Compute the mean absolute weight: mean_abs = mean(|w|)
Apply threshold: threshold = ThresholdPercent/100 * mean_abs
For each weight: if |w| < threshold -> 0, else sign(w) -> +1 or -1

Forward Pass

For each output neuron: weight = +1: add input; weight = -1: subtract input; weight = 0: skip.

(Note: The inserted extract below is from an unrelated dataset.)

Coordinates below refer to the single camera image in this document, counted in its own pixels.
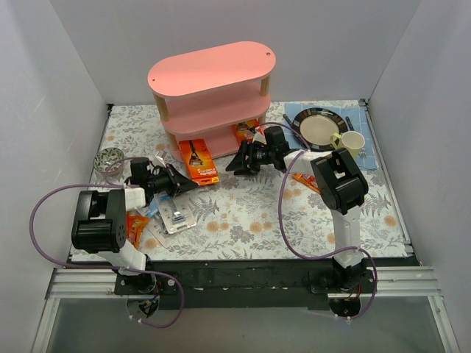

No multiplication is performed. Zero weights provide natural sparsity.

Example

#include "ternarylayer.hpp"

tinymind::TernaryDense<double, 4, 2, 50> layer;

layer.setLatentWeight(0, 0,  0.9);   // -> +1
layer.setLatentWeight(0, 1,  0.01);  // -> 0 (pruned)
layer.setLatentWeight(0, 2, -0.8);   // -> -1
layer.setLatentWeight(0, 3,  0.02);  // -> 0 (pruned)
layer.setBias(0, 0.0);

layer.ternarizeWeights();

double input[4] = {2.0, 3.0, 4.0, 5.0};
double output[2];
layer.forward(input, output);
// output[0] = (+1)*2 + 0*3 + (-1)*4 + 0*5 = -2.0

Fixed-Point Support

Both layers work with Q-format fixed-point types:

typedef tinymind::QValue<8, 8, true, tinymind::RoundUpPolicy> ValueType;

tinymind::BinaryDense<ValueType, 4, 1> binaryLayer;
tinymind::TernaryDense<ValueType, 4, 1, 10> ternaryLayer;

Compression Ratios (64x16 layer)

Storage	Bytes	vs `double`	vs Q8.8
Full `double`	8,192 bytes	1x	–
Full Q8.8	2,048 bytes	4x	1x
Packed binary (1-bit)	128 bytes	64x	16x
Packed ternary (2-bit)	256 bytes	32x	8x

When To Use Binary vs Ternary

BinaryDense: Maximum compression (32x). Best when the problem is simple enough that {-1, +1} weights suffice. XNOR+popcount is extremely fast on hardware with popcount instructions.
TernaryDense: Slightly less compression (16x) but supports pruning via zero weights. The sparsity can skip operations entirely, and the ability to “turn off” connections gives more expressiveness than pure binary.

Both are best suited for the later (wider) layers of a network where weight storage dominates memory.